The present study also revealed elevated levels of AST and total bilirubin in severe COVID-19 patients, indicating altercations in liver biochemistry. This association between severe COVID-19 infection and liver involvement has been reported in a systematic literature review conducted by Afra et al. [29]. AST levels typically indicate hepatocyte (liver cell) injury, while elevated bilirubin levels suggest bile duct damage. These markers serve as indicators for assessing the severity of liver involvement in COVID-19 patients and guiding appropriate management strategies. Several factors contribute to the progression of liver injury in COVID-19, including direct viral invasion of liver cells, cytokine storms that trigger liver inflammation and damage, and ischemia resulting from impaired blood flow to the liver [29, 30].

5 Strengths and Limitations

To the best of our knowledge, this study represents the first comprehensive examination of clinical and epidemiological characteristics of COVID-19 hospitalized patients in the UAE, encompassing multiple centres and spanning various phases of the pandemic. The study provides insights on potential risk factors associated with the severity of COVID-19, which can aid decision makers and inform population level public health strategies. Although prior infections and vaccinations have significantly reduced the overall risk of severe outcomes compared to the early stages of the pandemic, the risk factors identified in this study are likely to continue influencing relative risks in the future.
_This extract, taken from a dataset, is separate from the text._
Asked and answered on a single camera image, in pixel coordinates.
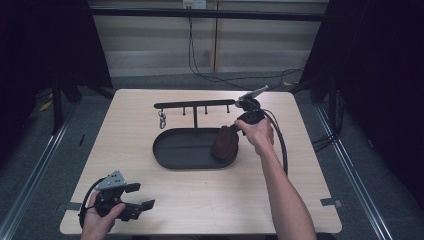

However, our study does have limitations. The clinical homogeneity of our study participants was compromised due to the 21-month period during which the clinical landscape of COVID-19 naturally evolved. The emergence of different variants of the virus across waves of the pandemic may have contributed to evolving clinical presentations of the disease over time. We were unable to consider the strains in our analysis since the data in the medical records of the four participating hospitals lacked this information. Furthermore, our study had low response rate, which was mostly attributed to the fact that many of the participants were non reachable expatriates who had left the country or changed their phone numbers. In addition, incomplete laboratory results exist as not all patients underwent the same battery of tests across participating hospitals. The absence of uniform data across all cases may affect the comprehensiveness of our analysis, potentially missing critical information that could further elucidate COVID-19 characteristics and risk factors. Moreover, our study may be susceptible to survival bias as it excluded individuals who passed away during the follow-up period. This exclusion may skew our findings towards less severe cases and fail to capture valuable insights into the full spectrum of COVID-19 severity.

However, while we acknowledge the constraints and potential biases inherent in our research, these limitations do not diminish the importance and knowledge gained from this study. Our findings offer insights that can significantly benefit our understanding and management of COVID-19.

6 Conclusion

Our findings highlight the association between crowding, obesity, diabetes, severe dehydration, cough or sore throat, shortness of breath, increased days from symptoms onset to admission, elevated ANC levels, and elevated AST/SGOT levels with an increased risk of severe COVID-19 symptoms. This underscores the importance of rigorous screening protocols in healthcare facilities, enabling early identification and intervention for individuals with these risk factors. Incorporating risk factors into surveillance protocols will help healthcare systems identify high risk individuals, allocate resources efficiently and respond rapidly to outbreaks ultimately improving public health outcomes.